== Segment start ==

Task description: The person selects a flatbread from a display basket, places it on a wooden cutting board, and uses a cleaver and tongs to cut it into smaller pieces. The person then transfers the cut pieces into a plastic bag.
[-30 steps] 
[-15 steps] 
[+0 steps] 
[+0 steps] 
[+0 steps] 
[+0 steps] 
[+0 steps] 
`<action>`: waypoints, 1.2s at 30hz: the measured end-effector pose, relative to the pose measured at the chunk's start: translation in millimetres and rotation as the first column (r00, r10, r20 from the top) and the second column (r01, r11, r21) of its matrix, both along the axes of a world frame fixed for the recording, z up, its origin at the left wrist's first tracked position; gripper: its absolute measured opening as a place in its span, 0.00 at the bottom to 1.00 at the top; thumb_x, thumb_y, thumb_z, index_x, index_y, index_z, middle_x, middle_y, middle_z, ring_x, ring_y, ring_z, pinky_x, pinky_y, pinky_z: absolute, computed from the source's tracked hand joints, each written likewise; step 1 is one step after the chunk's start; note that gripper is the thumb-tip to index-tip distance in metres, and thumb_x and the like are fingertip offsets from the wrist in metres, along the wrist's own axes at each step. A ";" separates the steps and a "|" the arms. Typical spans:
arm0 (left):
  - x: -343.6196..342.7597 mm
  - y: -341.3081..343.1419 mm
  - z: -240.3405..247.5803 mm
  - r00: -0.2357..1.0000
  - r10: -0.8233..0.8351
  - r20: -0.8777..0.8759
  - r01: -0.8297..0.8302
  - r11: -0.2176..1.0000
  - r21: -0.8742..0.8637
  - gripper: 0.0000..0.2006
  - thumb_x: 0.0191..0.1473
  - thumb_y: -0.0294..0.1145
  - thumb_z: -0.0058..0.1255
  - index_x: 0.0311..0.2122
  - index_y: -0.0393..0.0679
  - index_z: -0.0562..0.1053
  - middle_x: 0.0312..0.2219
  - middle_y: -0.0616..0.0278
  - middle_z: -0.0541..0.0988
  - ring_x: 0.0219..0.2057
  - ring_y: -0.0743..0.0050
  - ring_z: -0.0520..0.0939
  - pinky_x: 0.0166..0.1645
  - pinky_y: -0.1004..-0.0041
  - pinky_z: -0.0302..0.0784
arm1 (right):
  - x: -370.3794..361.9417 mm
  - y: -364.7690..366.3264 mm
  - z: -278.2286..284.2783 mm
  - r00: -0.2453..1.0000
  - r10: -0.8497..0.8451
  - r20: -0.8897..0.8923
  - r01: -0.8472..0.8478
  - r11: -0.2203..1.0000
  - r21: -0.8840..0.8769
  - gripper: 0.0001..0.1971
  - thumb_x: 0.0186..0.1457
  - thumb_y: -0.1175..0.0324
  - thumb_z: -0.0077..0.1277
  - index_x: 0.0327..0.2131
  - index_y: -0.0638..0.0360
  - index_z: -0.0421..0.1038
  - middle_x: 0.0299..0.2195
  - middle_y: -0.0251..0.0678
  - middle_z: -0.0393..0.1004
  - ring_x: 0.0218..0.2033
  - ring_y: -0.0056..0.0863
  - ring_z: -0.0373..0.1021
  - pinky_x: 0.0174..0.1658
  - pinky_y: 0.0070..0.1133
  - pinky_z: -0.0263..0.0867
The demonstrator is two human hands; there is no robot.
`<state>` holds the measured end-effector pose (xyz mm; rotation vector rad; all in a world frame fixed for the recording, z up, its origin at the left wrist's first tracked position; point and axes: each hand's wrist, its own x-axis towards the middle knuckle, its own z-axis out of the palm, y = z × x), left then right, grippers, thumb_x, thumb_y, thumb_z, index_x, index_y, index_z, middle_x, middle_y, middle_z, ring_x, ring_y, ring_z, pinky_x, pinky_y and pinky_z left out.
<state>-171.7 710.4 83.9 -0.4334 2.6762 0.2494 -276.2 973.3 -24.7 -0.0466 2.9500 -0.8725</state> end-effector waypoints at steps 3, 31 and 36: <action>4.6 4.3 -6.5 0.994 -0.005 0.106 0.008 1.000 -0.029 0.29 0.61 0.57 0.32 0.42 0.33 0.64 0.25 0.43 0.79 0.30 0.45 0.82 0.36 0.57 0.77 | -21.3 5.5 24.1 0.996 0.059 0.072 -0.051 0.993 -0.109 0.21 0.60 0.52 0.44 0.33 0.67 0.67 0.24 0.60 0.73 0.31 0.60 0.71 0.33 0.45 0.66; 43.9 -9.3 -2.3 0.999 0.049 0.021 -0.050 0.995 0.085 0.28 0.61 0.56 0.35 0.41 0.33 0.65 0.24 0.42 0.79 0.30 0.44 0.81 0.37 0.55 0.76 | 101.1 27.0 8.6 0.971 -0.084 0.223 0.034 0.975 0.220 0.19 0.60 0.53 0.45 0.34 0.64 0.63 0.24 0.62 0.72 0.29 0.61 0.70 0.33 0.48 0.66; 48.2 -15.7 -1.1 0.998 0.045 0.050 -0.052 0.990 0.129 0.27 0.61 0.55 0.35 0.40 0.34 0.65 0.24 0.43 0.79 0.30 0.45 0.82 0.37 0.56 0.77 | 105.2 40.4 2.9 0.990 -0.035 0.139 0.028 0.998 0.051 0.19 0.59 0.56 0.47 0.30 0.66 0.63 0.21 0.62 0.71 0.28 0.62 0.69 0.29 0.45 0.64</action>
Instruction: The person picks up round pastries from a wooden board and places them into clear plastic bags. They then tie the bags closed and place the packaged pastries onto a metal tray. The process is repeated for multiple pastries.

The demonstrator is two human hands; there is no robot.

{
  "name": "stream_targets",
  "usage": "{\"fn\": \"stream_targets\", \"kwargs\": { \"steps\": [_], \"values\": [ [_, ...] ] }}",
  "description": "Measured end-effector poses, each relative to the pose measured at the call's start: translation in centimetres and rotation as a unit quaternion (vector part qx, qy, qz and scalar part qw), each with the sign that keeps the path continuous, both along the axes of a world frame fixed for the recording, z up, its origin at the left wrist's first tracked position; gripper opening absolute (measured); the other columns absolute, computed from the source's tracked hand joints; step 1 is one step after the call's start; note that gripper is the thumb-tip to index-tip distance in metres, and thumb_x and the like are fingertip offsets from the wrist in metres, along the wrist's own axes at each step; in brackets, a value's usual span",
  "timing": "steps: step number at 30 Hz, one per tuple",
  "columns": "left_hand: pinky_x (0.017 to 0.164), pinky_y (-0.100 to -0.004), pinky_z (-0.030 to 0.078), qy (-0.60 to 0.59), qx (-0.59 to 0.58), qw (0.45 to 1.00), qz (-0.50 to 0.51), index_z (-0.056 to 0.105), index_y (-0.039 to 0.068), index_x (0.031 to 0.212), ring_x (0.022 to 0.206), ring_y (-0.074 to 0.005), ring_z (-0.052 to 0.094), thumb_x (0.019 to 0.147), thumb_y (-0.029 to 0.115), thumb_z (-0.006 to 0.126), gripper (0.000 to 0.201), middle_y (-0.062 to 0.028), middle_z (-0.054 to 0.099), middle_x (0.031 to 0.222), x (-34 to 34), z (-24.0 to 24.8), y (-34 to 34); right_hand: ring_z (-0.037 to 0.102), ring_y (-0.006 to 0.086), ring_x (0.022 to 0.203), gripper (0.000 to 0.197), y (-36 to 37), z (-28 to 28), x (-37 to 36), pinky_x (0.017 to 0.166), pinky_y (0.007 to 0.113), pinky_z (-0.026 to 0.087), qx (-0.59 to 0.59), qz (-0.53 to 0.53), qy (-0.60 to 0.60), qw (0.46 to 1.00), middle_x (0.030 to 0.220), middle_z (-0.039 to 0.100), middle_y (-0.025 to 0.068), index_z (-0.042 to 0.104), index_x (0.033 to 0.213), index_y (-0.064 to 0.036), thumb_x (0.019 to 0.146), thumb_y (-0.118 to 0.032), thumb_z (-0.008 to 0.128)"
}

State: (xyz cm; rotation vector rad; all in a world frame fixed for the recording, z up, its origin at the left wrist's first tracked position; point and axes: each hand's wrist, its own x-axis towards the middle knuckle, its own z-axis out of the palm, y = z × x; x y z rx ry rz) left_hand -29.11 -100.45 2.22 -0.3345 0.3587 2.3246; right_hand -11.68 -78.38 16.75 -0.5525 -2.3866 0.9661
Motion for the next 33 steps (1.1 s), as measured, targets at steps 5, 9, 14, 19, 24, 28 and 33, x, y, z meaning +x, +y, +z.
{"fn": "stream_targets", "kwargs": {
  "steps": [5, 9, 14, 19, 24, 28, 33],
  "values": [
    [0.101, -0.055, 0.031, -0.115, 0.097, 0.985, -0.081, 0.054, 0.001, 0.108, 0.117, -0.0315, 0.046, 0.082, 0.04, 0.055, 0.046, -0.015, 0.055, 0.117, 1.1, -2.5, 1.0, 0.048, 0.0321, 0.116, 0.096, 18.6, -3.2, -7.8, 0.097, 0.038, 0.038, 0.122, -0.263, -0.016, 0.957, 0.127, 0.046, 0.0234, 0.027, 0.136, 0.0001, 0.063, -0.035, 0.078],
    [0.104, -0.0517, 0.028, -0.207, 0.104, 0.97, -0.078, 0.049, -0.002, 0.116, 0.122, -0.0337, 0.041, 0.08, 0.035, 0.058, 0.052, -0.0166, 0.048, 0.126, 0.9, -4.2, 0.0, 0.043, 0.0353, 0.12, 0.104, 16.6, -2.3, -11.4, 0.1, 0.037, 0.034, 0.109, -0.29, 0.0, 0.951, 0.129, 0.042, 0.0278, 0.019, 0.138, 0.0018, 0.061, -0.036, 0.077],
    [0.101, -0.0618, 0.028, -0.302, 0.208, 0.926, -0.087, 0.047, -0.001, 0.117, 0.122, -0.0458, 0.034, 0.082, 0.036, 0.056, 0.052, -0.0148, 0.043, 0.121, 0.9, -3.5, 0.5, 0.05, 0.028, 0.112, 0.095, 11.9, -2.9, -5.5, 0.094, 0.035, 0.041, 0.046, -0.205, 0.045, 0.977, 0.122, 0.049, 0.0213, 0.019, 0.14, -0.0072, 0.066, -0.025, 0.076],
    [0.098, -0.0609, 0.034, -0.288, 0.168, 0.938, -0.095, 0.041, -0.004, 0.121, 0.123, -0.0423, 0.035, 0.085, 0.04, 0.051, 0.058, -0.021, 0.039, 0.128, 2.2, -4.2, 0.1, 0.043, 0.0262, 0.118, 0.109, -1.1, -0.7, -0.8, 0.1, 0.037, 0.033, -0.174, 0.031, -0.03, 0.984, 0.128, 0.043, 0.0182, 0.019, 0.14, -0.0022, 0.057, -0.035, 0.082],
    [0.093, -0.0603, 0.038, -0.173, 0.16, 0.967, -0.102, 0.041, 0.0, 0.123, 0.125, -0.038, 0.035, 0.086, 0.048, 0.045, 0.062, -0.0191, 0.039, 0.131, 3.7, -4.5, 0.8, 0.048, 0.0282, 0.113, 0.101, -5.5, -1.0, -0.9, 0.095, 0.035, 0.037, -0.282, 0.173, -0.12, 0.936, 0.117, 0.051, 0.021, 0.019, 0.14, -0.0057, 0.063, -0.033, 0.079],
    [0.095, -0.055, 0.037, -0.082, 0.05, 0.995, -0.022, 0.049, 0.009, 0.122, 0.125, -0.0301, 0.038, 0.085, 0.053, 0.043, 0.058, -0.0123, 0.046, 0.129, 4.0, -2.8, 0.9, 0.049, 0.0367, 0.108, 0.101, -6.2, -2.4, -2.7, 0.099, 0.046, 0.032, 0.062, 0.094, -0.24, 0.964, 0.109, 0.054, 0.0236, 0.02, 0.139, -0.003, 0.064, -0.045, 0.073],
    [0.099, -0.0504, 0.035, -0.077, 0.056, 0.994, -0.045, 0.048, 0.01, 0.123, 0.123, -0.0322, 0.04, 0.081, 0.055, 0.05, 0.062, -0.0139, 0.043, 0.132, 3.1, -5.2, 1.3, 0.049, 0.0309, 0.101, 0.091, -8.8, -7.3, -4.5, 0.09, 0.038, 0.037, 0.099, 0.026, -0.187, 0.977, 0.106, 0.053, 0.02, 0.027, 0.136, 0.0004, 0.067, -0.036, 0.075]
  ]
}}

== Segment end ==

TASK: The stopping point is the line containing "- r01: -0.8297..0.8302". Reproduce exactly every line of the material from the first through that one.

RESPONSE TO THE TASK:
Task description: The person selects a flatbread from a display basket, places it on a wooden cutting board, and uses a cleaver and tongs to cut it into smaller pieces. The person then transfers the cut pieces into a plastic bag.
[-30 steps] 
[-15 steps] 
[+0 steps] 
[+0 steps] 
[+0 steps] 
[+0 steps] 
[+0 steps] 
`<action>`: waypoints, 1.2s at 30hz: the measured end-effector pose, relative to the pose measured at the chunk's start: translation in millimetres and rotation as the first column (r00, r10, r20 from the top) and the second column (r01, r11, r21) of its matrix, both along the axes of a world frame fixed for the recording, z up, its origin at the left wrist's first tracked position; gripper: its absolute measured opening as a place in its span, 0.00 at the bottom to 1.00 at the top; thumb_x, thumb_y, thumb_z, index_x, index_y, index_z, middle_x, middle_y, middle_z, ring_x, ring_y, ring_z, pinky_x, pinky_y, pinky_z: absolute, computed from the source's tracked hand joints, each written likewise; step 1 is one step after the chunk's start; note that gripper is the thumb-tip to index-tip distance in metres, and thumb_x and the like are fingertip offsets from the wrist in metres, along the wrist's own axes at each step. A ";" separates the steps and a "|" the arms. Typical spans:
arm0 (left):
  - x: -343.6196..342.7597 mm
  - y: -341.3081..343.1419 mm
  - z: -240.3405..247.5803 mm
  - r00: -0.2357..1.0000
  - r10: -0.8233..0.8351
  - r20: -0.8777..0.8759
  - r01: -0.8297..0.8302

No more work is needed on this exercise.